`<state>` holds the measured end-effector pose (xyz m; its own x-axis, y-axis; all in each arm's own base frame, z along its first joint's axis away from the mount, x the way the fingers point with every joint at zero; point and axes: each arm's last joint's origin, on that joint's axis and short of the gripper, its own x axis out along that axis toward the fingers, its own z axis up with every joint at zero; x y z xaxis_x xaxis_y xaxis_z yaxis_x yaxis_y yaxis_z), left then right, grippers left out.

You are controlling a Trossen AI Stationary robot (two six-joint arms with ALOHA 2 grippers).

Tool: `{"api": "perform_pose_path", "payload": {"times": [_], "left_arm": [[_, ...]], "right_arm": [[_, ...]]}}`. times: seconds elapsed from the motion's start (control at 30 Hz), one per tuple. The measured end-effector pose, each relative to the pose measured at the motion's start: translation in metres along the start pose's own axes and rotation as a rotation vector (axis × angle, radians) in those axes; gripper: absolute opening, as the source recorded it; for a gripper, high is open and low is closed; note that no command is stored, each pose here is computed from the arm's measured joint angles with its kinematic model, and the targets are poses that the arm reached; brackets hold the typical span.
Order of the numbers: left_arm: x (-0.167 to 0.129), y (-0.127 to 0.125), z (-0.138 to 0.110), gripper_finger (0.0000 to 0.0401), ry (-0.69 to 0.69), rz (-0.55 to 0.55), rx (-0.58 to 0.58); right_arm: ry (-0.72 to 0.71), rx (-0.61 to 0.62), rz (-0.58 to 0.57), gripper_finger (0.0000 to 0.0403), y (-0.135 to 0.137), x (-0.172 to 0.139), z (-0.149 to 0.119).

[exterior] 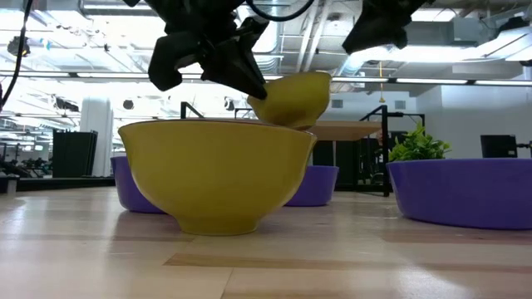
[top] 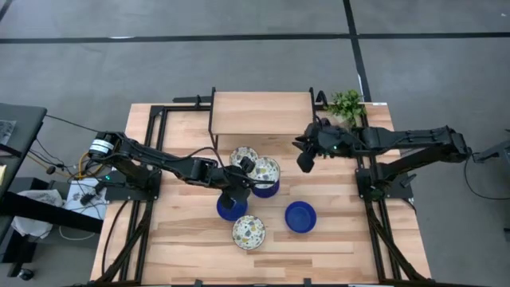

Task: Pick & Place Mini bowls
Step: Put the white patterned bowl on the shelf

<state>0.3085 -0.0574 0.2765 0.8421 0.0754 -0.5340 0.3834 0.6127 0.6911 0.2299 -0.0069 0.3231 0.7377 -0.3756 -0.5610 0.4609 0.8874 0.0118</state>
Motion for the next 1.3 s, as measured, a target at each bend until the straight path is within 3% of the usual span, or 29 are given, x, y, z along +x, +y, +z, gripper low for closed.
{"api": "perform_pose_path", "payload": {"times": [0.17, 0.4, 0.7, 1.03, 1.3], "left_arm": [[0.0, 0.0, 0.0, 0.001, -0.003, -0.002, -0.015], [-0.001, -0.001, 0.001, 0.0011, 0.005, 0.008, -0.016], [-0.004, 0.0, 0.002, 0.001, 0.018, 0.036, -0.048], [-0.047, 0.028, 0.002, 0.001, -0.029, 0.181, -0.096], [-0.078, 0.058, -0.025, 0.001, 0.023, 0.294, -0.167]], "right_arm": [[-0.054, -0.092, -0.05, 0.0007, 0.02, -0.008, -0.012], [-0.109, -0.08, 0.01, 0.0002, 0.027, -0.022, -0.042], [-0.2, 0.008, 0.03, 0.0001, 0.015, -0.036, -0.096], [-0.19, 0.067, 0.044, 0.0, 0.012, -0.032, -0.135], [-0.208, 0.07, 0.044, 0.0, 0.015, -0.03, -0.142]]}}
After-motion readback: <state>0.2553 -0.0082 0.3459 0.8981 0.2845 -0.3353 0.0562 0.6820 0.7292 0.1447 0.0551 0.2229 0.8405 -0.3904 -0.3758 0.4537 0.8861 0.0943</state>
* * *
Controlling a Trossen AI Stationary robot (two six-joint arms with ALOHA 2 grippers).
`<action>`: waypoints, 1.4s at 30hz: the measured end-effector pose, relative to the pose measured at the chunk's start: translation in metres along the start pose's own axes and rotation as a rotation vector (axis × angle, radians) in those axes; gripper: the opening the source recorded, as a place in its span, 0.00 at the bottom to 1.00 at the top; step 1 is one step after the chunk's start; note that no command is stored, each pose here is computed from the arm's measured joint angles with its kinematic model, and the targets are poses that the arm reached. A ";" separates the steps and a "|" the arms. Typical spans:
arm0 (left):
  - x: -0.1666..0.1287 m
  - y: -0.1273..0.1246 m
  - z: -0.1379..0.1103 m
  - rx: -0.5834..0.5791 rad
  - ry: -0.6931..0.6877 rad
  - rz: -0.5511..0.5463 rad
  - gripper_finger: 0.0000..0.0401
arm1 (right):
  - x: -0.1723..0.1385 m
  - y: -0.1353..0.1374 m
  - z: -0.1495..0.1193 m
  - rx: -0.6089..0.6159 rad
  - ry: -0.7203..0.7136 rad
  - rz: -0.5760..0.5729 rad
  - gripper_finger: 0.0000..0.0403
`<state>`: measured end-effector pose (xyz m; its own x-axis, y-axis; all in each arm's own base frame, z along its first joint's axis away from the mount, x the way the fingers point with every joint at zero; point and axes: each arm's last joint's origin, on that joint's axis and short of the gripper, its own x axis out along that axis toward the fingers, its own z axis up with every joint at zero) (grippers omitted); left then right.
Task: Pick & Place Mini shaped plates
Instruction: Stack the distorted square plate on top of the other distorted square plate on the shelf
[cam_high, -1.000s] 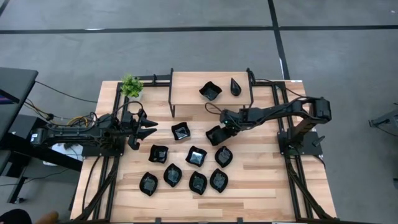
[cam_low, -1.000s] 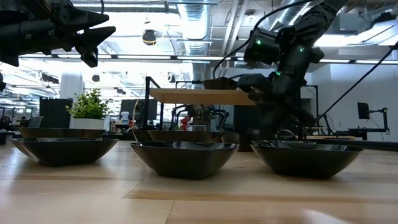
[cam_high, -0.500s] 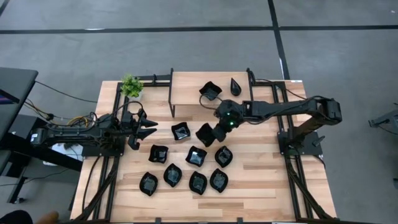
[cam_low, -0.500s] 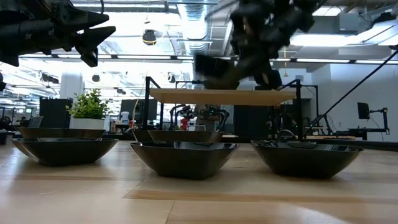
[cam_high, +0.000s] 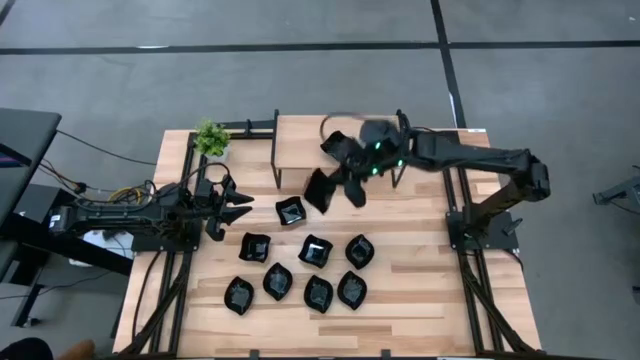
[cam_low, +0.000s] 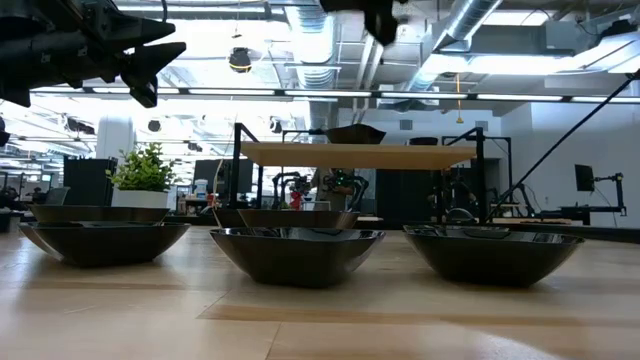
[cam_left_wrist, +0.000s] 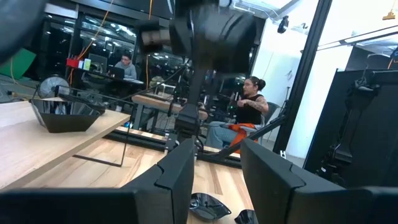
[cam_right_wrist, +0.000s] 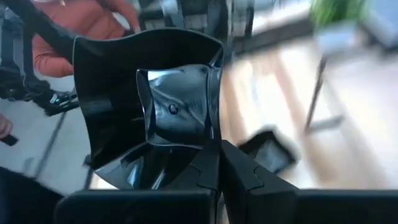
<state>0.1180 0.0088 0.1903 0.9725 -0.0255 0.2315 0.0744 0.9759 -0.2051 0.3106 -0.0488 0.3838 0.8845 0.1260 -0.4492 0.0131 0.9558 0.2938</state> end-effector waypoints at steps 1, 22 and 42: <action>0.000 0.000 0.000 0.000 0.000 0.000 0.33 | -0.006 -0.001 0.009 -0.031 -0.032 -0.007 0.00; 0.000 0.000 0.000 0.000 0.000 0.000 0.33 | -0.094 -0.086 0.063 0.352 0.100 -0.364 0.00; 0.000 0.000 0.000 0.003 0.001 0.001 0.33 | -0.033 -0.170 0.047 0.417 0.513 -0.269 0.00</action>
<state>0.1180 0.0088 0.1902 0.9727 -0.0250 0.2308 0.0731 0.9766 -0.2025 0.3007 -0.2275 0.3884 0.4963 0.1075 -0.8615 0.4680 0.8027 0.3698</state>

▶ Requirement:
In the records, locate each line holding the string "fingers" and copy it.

▶ Your solution:
`<state>` holds the measured end-effector pose (xyz m; its own x-axis, y-axis; all in each arm's own base frame, z along its first joint's axis away from the mount, x the way the fingers point with every joint at zero; point and axes: each arm's last joint's origin, on that joint's axis and short of the gripper, its own x axis out along that axis toward the fingers, its own z axis up with every joint at zero; x y z xaxis_x xaxis_y xaxis_z yaxis_x yaxis_y yaxis_z), left then right, grippers left out.
`<state>`: measured end-effector pose (xyz m; its own x-axis, y-axis; all in each arm's own base frame, z along its first joint's axis away from the mount, x the way the fingers point with every joint at zero; point and axes: each arm's last joint's origin, on that joint's axis and short of the gripper, its own x axis out along that axis toward the fingers, its own z axis up with every joint at zero) (grippers omitted); left then right.

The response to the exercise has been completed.